SELECT Churn, Churn_confidence, Churn_explain
FROM mindsdb.customer_churn_predictor
WHERE SeniorCitizen=0
AND Partner='Yes'
AND Dependents='No'
AND tenure=1
AND PhoneService='No'
AND MultipleLines='No phone service'
AND InternetService='DSL';
*  mysql+pymysql://ido%40ploomber.io:***@cloud.mindsdb.com:3306
1 rows affected.
Churn Churn_confidence Churn_explain
Yes 0.7752808988764045 {"predicted_value": "Yes", "confidence": 0.7752808988764045, "anomaly": null, "truth": null, "probability_class_No": 0.4756, "probability_class_Yes": 0.5244}

We can get a batch of multiple entries.

In the cell bellow we’re getting 5 rows (customers) with different parameters such as monthly charges and contract type.

SELECT t.customerID, t.Contract, t.MonthlyCharges, m.Churn
FROM files.churn AS t
JOIN mindsdb.customer_churn_predictor AS m
*  mysql+pymysql://ido%40ploomber.io:***@cloud.mindsdb.com:3306
5 rows affected.
customerID Contract MonthlyCharges Churn
7590-VHVEG Month-to-month 29.85 Yes
5575-GNVDE One year 56.95 No
3668-QPYBK Month-to-month 53.85 Yes
7795-CFOCW One year 42.3 No
9237-HQITU Month-to-month 70.7 Yes

Classifier evaluation#

Now that our model is ready, we want and should evaluate it. We will query the actual and predicted values from MindsDB to evaluate our model.

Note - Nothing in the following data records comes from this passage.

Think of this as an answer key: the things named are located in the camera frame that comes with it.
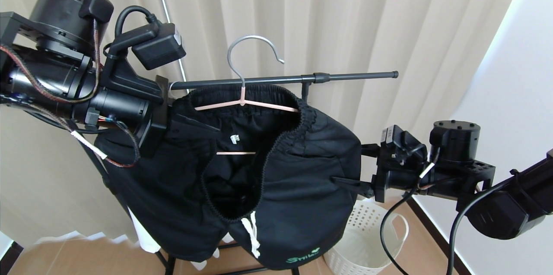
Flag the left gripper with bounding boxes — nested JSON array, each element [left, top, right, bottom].
[[2, 53, 222, 158]]

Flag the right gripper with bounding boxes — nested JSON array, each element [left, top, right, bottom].
[[331, 143, 468, 203]]

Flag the black shorts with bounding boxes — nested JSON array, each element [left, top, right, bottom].
[[94, 84, 362, 271]]

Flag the white printed t-shirt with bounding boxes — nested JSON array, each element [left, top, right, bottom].
[[129, 206, 234, 261]]

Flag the white laundry basket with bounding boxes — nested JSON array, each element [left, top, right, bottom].
[[323, 199, 410, 275]]

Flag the black clothes rack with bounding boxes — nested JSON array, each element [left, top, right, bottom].
[[71, 70, 399, 275]]

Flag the beige curtain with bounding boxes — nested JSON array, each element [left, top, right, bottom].
[[0, 0, 528, 245]]

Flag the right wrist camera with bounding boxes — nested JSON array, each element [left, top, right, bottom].
[[379, 125, 429, 167]]

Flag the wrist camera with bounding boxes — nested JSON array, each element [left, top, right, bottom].
[[379, 125, 429, 167], [104, 23, 187, 103]]

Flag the black cable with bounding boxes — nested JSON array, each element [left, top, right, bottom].
[[22, 6, 157, 133], [379, 150, 553, 275]]

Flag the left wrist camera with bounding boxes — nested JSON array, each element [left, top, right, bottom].
[[104, 23, 187, 103]]

Once we have the values we can plot them using sklearn-evaluation. We will start first by getting all of our customers into a pandas dataframe.

Note: Take a close look on the query below, by saving it into a variable we can compose complex and longer queries.

%%sql result << SELECT t.customerID, t.Contract, t.MonthlyCharges, m.Churn, 
t.Churn as actual
FROM files.churn AS t
JOIN mindsdb.customer_churn_predictor AS m;
*  mysql+pymysql://ido%40ploomber.io:***@cloud.mindsdb.com:3306
7043 rows affected.

In the cell below, we’re saving the query output into a dataframe.

We then, take the predicted churn values and the actual churn values into seperate variables.

df = result.DataFrame()
y_pred = df.Churn
y_test = df.actual


Now that we have the values needed to evaluate our model, we can plot it into a confusion matrix:

plot.ConfusionMatrix.from_raw_data(y_test, y_pred, normalize=False)
<sklearn_evaluation.plot.classification.ConfusionMatrix at 0x1083dd480>

Additionally we can generate a classification report for our model and compare it with other different models or previous iterations.

target_names = ["No churn", "churn"]

report = plot.ClassificationReport.from_raw_data(
    y_test, y_pred, target_names=target_names


In conclusion, the integration between Jupysql and MindsDB is a powerful tool for building and deploying predictive models. It allows easy data extraction and manipulation, and makes it simple to deploy models into production. This makes it a valuable tool for data scientists, machine learning engineers, and anyone looking to build predictive models. With this integration, the process of data extraction, cleaning, modeling, and deploying can all be done in one place: your Jupyter notebook. MindsDB on the other hand is making it a more efficient and streamlined process reducing the need for compute.